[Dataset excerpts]
Content starts
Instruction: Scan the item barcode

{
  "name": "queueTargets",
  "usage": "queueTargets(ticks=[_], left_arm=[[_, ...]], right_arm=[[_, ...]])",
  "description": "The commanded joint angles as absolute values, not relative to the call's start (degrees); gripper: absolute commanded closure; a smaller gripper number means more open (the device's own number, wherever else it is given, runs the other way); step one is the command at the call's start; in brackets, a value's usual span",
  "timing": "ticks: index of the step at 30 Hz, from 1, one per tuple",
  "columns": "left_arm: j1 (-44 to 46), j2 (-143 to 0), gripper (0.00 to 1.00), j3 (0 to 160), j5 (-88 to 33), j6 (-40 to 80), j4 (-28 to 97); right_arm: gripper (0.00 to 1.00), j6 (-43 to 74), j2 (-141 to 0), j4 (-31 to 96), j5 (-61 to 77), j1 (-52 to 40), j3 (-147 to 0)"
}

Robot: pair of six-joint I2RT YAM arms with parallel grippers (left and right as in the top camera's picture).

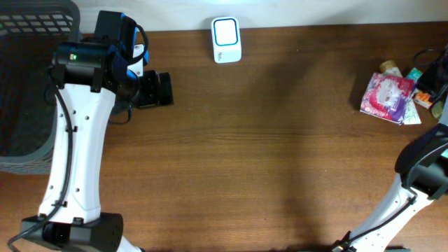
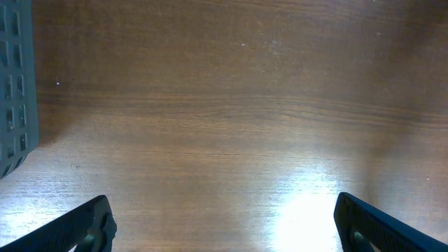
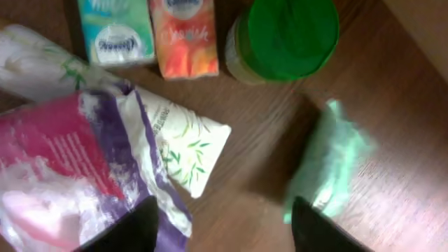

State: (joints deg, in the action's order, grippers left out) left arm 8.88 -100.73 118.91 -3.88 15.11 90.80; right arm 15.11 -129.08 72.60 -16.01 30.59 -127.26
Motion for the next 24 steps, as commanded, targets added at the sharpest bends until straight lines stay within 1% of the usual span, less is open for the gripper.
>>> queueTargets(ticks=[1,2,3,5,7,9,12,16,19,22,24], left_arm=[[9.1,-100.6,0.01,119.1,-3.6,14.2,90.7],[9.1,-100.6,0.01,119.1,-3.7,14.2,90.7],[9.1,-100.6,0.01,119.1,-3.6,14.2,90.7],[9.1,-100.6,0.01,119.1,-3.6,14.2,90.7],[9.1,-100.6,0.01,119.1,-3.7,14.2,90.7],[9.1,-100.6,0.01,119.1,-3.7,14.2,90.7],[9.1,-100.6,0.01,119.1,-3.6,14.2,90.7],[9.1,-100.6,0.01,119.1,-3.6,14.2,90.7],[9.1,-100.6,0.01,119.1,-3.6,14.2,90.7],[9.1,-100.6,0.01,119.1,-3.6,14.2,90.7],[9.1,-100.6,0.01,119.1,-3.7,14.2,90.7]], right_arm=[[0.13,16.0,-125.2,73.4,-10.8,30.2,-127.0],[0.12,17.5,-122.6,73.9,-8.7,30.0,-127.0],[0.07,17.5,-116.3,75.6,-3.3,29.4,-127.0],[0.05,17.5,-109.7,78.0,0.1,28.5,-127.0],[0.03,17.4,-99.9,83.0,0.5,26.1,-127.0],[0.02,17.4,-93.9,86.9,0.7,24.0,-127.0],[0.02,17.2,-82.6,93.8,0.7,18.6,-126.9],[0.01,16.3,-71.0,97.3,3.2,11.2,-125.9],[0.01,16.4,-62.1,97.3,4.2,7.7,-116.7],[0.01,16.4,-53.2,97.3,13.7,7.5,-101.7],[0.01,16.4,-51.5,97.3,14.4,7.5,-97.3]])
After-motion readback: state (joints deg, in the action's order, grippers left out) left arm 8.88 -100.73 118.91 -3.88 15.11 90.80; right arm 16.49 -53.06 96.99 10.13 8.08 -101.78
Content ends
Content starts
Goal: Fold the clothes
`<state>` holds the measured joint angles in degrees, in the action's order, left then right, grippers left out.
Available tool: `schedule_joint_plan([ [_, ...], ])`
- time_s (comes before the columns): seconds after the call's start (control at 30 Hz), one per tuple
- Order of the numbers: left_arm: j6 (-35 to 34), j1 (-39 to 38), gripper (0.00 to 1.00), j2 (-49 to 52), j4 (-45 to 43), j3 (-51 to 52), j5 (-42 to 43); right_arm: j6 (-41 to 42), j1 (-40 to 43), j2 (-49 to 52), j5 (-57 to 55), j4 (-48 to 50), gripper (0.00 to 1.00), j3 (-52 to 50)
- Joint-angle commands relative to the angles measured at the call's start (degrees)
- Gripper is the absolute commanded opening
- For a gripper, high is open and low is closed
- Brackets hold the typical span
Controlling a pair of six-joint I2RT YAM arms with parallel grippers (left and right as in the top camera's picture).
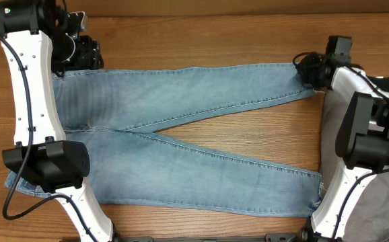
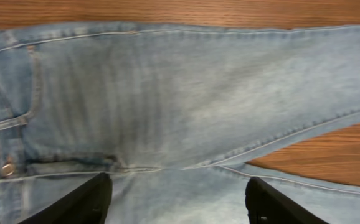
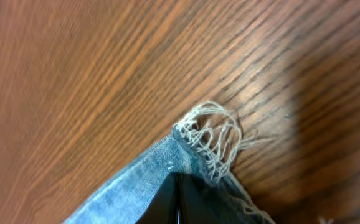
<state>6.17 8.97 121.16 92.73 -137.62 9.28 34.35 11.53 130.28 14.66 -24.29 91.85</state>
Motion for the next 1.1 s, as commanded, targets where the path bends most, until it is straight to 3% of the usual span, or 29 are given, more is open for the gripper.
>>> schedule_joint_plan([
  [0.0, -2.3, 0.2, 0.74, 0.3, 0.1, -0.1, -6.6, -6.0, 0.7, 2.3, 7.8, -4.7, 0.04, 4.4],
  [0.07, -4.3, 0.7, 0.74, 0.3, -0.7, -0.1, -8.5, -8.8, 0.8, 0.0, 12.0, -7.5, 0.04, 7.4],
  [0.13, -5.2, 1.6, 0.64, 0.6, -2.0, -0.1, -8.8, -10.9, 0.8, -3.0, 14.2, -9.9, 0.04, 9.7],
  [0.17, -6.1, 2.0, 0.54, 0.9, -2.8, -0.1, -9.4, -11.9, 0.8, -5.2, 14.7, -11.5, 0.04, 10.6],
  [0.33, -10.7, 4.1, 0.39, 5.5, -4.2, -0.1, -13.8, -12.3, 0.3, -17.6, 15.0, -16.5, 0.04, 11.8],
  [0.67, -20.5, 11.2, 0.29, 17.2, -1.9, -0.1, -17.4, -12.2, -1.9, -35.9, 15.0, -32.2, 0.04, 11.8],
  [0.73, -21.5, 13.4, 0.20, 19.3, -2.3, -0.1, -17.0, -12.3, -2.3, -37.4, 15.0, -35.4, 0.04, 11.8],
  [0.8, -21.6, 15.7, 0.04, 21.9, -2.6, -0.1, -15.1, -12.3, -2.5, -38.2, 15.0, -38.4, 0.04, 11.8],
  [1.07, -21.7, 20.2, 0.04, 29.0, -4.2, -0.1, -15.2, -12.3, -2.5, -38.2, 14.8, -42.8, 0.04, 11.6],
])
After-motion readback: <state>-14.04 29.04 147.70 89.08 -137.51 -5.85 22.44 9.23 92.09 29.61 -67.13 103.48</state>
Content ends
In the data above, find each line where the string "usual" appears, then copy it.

# Answer box
  "description": "The commanded joint angles as absolute values, not relative to the call's start (degrees); gripper: absolute commanded closure; a smaller gripper number means more open (the device's own number, wherever else it is given, runs the other way); step one is the command at the call's start; in brackets, a value's usual span",
Motion for the next 24 steps, as commanded, targets added at the sharpest bends until straight lines stay within 1% of the usual span, less is open for the gripper.
Motion for the next 1.1 s, as commanded, targets where the path bends most, until it is straight to 3% of the usual span, or 29 are given, more is open for the gripper.

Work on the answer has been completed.